Chapter 3. Compressed Content

Table of Contents

Looking Inside
Mapping Deflated Files
Is It Worthwhile?

Looking Inside

As discussed earlier, generally speaking the rsync algorithm is ineffective for compressed data, unless the new data is only (at least predominantly) appended to the existing content. The --rsync option for gzip is not widely used; if zsync succeeded widely then --rsync might become widespread, but that is a distant prospect.

So zsync could work just for uncompressed and --rsync files, but this would limit its use, given that so much existing content is distributed compressed. There is no fundamental reason why we cannot work on compressed files, but we have to look inside, at the uncompressed data. If we calculate the block checksums on the uncompressed data stream, store these checksums on the server, and apply the rolling checksum approach on the uncompressed data on the client side also, then the basic algorithm is effective.
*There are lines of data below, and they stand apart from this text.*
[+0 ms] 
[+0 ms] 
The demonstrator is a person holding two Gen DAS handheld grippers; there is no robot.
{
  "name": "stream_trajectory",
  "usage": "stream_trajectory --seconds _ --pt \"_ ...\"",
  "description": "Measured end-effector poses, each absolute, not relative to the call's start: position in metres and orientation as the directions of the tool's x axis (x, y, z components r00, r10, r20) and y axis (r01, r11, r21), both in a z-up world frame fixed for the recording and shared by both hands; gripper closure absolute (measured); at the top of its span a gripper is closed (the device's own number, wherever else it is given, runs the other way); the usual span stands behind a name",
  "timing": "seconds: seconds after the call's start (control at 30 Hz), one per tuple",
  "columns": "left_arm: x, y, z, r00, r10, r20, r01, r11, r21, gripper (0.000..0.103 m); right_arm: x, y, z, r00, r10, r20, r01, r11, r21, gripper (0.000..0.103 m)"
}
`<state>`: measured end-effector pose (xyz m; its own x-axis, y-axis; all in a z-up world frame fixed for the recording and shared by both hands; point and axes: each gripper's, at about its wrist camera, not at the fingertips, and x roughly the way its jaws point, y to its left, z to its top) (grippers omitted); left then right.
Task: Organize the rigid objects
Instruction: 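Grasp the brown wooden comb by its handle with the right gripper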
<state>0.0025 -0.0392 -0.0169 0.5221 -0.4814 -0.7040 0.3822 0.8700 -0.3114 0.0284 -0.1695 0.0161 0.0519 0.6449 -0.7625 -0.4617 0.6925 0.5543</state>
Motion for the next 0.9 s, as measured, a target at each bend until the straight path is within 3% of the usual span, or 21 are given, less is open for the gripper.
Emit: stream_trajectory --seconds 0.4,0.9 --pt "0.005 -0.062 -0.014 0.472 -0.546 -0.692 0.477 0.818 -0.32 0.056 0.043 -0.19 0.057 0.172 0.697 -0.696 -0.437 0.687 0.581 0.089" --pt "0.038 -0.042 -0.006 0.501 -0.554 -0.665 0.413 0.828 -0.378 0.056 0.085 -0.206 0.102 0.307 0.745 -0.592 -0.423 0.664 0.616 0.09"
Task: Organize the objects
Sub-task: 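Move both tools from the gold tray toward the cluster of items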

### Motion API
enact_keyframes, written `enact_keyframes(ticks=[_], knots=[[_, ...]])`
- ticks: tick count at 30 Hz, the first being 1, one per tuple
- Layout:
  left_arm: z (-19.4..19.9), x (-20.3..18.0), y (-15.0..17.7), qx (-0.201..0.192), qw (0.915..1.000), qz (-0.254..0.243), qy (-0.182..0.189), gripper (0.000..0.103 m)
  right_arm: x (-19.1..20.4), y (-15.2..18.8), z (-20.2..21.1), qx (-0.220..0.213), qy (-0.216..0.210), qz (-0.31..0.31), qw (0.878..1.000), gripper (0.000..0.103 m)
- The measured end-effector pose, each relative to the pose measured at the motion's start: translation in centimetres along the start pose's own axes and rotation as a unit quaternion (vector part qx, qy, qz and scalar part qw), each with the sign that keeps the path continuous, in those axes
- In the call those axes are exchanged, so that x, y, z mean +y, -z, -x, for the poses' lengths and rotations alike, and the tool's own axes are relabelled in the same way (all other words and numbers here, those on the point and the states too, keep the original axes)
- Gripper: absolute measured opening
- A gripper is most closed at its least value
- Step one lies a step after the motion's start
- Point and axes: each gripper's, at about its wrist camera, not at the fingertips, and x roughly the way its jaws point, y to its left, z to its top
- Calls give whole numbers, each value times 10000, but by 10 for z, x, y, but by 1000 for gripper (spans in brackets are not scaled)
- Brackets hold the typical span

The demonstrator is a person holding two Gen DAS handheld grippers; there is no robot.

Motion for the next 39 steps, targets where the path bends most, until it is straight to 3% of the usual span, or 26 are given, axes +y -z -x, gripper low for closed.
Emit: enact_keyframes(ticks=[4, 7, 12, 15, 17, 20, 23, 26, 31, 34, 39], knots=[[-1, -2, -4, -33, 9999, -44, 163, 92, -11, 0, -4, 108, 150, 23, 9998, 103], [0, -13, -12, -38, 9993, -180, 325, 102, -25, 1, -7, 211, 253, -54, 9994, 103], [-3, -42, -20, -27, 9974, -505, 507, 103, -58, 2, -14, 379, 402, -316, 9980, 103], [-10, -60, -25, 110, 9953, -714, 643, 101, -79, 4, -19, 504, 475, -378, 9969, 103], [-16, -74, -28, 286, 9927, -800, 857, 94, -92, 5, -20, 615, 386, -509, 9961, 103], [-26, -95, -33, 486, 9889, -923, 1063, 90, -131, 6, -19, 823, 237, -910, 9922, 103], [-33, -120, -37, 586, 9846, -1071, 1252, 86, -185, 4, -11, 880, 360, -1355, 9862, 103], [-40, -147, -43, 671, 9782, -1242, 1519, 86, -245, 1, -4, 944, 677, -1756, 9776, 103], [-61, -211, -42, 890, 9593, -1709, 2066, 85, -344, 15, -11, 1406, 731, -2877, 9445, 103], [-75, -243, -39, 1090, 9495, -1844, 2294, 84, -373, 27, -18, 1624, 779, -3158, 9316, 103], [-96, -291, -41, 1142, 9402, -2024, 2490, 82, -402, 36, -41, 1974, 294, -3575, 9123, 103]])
Having looked at the checksums for the uncompressed data, the normal rsync algorithm tells us which blocks (from the uncompressed stream) we have, and which are needed. Next we must get the remaining blocks from the server. Unfortunately, HTTP Range headers do not allow us to select a given spot in a compressed data stream, nor would it be desirable from the point of view of the server to implement such a feature. So we must have a mechanism for retrieving blocks out of the compressed data stream.